* [GIVEN RECORDS]

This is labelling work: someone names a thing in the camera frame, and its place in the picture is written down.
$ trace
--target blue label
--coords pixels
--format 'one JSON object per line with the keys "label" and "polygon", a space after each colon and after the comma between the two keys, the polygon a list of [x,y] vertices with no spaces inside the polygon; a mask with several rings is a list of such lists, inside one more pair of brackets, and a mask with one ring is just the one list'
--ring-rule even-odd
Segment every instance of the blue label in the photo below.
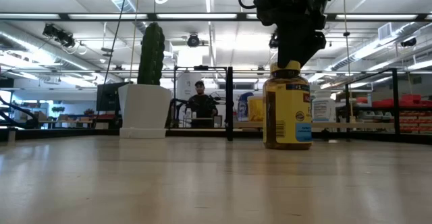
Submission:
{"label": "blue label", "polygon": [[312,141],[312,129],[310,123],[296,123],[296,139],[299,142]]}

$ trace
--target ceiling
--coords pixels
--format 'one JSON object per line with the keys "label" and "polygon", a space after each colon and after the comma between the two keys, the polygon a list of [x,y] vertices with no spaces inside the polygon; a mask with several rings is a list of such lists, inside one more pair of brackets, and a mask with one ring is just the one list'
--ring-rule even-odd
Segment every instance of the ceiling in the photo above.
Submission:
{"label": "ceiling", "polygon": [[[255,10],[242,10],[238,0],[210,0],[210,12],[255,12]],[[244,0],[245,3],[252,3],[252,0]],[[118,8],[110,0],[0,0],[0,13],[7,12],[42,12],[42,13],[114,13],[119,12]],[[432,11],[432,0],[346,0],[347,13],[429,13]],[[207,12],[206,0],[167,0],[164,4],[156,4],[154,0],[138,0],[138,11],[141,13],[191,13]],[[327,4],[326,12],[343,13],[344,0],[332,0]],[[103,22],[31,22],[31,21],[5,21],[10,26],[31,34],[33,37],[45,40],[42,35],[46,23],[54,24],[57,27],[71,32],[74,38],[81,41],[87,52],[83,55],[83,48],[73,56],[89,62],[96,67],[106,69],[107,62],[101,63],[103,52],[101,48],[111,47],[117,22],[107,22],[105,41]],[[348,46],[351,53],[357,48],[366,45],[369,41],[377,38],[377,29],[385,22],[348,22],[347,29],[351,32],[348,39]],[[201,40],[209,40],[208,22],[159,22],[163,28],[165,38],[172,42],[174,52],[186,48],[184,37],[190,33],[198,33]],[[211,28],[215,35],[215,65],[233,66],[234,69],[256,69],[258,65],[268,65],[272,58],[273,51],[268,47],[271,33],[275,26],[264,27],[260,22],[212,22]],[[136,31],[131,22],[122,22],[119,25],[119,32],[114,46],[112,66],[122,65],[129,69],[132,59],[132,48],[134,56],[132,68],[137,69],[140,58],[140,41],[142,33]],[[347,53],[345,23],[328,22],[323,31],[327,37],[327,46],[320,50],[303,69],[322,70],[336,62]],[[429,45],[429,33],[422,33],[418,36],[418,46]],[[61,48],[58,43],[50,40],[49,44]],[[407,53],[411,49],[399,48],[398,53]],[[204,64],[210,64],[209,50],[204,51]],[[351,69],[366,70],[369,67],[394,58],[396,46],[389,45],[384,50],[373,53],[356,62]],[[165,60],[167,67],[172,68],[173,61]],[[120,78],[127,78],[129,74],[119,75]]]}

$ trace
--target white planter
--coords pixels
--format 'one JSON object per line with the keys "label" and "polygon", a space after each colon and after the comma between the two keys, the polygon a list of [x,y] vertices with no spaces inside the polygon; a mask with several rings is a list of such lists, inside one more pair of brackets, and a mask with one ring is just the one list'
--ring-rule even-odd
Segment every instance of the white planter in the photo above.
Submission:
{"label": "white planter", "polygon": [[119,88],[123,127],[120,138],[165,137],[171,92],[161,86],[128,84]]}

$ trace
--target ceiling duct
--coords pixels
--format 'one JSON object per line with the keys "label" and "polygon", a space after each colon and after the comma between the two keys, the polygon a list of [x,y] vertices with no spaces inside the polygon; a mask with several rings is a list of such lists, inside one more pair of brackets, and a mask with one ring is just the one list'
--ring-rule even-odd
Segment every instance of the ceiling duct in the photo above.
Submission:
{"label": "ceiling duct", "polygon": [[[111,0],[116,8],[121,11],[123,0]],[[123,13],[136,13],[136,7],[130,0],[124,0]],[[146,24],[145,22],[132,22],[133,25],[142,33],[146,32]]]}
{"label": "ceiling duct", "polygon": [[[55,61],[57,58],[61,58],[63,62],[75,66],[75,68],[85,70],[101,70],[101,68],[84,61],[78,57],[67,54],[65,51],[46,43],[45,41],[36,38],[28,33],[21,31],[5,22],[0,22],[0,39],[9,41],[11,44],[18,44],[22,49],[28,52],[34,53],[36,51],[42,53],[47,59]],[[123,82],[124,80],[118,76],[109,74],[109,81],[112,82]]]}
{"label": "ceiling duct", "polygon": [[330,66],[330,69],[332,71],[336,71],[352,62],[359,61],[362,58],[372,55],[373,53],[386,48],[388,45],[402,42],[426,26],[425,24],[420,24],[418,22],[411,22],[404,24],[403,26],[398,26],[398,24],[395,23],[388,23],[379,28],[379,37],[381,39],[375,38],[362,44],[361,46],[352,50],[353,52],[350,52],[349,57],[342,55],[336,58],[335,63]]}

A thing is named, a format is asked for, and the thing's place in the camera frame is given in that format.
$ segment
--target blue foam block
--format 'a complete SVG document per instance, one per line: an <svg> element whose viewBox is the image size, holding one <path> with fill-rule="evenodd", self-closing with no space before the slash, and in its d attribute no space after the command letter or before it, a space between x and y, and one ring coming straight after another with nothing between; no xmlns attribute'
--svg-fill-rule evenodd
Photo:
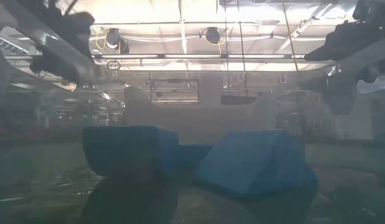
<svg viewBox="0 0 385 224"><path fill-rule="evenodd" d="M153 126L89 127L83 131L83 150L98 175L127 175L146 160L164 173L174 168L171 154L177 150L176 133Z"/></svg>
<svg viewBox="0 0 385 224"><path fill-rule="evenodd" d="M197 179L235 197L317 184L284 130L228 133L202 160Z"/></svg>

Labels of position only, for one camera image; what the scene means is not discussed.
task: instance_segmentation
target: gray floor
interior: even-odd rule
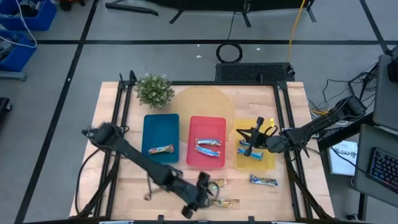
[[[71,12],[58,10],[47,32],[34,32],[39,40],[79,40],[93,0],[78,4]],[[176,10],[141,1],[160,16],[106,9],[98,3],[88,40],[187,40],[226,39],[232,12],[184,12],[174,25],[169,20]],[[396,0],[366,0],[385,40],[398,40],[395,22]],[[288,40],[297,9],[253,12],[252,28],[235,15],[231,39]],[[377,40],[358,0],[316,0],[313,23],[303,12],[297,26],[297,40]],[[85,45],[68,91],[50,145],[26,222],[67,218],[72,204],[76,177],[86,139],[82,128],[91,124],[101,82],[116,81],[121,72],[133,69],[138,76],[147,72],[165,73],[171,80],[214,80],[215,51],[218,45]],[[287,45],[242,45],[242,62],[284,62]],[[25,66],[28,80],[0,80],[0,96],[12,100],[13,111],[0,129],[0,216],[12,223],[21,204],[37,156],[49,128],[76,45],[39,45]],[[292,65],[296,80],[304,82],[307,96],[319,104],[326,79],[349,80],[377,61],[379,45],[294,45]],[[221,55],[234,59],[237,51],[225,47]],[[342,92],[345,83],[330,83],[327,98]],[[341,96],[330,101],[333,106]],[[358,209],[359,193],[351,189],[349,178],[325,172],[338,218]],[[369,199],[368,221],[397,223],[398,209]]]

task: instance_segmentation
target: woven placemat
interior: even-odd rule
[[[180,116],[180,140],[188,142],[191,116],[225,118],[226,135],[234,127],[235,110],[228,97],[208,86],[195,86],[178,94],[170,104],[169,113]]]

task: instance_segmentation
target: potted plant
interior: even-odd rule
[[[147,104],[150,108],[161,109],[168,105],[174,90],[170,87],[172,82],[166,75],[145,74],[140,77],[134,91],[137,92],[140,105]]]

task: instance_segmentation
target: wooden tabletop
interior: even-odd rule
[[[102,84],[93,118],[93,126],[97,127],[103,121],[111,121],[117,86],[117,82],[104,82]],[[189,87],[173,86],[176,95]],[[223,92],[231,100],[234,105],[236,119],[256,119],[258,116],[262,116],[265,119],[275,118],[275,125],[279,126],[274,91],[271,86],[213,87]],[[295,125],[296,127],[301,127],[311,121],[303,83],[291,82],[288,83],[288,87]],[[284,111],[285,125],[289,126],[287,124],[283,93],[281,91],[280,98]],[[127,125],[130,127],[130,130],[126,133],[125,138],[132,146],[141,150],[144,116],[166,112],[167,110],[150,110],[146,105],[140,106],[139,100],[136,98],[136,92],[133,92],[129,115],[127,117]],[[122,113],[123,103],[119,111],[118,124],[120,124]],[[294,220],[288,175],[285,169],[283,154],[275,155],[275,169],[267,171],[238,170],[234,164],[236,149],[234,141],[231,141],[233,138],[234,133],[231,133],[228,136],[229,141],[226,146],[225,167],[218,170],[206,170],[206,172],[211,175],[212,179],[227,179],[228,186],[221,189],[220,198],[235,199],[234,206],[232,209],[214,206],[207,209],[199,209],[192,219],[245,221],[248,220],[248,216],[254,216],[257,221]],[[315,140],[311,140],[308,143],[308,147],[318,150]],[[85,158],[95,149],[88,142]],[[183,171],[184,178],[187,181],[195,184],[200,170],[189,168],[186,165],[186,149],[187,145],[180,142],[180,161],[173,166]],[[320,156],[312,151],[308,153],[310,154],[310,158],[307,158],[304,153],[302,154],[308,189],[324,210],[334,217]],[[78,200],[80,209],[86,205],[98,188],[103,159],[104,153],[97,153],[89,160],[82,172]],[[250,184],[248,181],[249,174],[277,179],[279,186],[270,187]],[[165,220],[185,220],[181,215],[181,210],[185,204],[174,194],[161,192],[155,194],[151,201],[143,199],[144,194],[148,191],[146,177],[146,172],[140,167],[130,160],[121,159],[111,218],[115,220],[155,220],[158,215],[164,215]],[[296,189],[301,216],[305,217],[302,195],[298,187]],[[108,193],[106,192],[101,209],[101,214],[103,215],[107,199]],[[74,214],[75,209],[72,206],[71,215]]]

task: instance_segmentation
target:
==
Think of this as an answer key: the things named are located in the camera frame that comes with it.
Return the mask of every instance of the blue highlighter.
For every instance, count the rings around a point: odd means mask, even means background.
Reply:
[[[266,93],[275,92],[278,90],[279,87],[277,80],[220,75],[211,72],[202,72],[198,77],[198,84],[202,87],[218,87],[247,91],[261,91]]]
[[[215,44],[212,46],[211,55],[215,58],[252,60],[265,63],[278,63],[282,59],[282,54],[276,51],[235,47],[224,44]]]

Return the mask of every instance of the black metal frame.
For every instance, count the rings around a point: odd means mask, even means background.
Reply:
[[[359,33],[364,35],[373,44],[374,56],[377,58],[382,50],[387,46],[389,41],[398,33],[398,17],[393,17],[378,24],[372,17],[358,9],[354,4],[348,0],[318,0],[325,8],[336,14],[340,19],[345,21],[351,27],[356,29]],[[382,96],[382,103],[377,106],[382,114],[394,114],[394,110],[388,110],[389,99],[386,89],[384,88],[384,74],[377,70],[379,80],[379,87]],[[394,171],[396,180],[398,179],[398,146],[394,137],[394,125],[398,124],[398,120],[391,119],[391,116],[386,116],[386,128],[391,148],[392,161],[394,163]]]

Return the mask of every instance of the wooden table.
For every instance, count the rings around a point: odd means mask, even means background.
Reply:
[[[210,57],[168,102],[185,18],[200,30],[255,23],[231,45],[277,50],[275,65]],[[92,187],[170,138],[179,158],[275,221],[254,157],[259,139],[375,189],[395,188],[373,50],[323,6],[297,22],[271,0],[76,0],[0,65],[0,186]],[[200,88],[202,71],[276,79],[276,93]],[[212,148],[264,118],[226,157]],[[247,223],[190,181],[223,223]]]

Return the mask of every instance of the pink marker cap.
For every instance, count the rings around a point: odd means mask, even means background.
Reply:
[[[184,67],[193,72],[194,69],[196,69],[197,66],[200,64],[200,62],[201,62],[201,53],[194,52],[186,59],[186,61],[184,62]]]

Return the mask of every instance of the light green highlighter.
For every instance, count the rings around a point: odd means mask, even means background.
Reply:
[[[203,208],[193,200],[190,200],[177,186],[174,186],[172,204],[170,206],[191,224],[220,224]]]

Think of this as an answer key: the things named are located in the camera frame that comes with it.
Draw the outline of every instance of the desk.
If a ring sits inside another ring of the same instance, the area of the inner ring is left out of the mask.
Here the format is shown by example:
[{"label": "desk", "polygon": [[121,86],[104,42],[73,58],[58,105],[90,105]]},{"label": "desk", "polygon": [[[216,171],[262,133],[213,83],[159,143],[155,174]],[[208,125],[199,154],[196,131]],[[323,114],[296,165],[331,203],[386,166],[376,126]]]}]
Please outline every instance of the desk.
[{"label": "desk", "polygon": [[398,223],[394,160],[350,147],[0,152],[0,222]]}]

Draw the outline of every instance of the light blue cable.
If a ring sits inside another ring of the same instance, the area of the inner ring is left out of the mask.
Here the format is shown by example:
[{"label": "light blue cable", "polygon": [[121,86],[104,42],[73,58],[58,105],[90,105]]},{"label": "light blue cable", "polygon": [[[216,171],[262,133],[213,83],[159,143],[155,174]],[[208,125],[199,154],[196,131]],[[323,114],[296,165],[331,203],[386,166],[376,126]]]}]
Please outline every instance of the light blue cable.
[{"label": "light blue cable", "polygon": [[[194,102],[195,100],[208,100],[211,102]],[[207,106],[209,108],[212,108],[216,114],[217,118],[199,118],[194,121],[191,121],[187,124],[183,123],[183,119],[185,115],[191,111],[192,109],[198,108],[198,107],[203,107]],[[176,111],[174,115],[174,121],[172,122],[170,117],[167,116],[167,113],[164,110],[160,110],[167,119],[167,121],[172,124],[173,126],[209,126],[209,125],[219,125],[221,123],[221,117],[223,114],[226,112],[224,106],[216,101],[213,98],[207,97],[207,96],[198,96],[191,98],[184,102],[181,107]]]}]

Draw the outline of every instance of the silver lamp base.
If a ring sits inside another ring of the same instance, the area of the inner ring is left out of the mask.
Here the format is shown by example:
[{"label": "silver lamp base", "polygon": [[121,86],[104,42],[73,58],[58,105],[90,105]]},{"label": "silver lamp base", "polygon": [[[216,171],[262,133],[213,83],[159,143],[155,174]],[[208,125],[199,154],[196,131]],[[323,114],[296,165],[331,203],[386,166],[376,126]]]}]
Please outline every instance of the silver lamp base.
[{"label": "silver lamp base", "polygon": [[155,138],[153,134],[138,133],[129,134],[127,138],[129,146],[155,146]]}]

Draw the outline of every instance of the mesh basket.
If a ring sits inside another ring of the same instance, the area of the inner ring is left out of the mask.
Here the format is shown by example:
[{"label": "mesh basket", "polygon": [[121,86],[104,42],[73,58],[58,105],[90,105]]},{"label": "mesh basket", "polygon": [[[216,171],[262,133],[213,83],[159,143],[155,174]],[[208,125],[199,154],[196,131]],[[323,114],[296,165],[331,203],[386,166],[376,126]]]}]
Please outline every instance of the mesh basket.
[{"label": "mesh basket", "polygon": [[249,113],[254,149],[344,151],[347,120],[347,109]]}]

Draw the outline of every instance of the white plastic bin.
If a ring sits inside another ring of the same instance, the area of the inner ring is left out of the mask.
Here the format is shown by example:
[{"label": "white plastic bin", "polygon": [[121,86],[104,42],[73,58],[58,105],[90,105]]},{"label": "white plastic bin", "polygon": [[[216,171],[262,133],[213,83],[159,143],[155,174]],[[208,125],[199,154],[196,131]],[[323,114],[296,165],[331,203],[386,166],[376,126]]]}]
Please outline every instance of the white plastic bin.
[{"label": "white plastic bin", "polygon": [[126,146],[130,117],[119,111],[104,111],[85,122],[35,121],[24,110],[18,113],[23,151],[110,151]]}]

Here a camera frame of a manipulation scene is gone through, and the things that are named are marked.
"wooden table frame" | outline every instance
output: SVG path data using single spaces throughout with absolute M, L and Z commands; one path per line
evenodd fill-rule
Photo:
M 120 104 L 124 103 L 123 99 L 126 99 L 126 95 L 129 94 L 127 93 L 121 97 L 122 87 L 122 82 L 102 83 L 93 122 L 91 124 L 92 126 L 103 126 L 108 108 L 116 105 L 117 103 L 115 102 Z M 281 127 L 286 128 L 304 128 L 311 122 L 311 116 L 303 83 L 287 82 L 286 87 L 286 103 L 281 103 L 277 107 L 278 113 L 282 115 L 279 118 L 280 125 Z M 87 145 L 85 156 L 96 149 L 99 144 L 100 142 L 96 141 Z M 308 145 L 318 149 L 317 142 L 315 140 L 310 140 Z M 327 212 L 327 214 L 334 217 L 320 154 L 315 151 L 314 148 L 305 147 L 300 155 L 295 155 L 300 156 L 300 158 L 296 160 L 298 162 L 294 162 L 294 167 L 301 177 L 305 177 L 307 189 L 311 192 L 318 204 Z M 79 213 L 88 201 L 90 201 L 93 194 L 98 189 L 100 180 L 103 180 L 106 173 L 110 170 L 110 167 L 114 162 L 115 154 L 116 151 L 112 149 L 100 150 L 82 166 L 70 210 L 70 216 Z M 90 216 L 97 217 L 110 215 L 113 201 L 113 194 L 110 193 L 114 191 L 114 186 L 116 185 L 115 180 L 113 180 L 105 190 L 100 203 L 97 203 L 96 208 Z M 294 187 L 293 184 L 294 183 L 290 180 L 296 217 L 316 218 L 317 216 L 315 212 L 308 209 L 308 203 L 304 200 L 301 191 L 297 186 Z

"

* [ABOUT THIS TASK] Which of the lines above mention the word "that"? Pull those lines out.

* [EXERCISE ANSWER]
A thing is named, a format is asked for, and the thing's place in the camera frame is given in that format.
Think of this as an answer key: the things named are located in the camera frame that comes with it.
Think of this as an answer key: the things named are located in the camera frame that comes with it.
Here a camera frame of a manipulation scene is gone through, and the things that are named are marked.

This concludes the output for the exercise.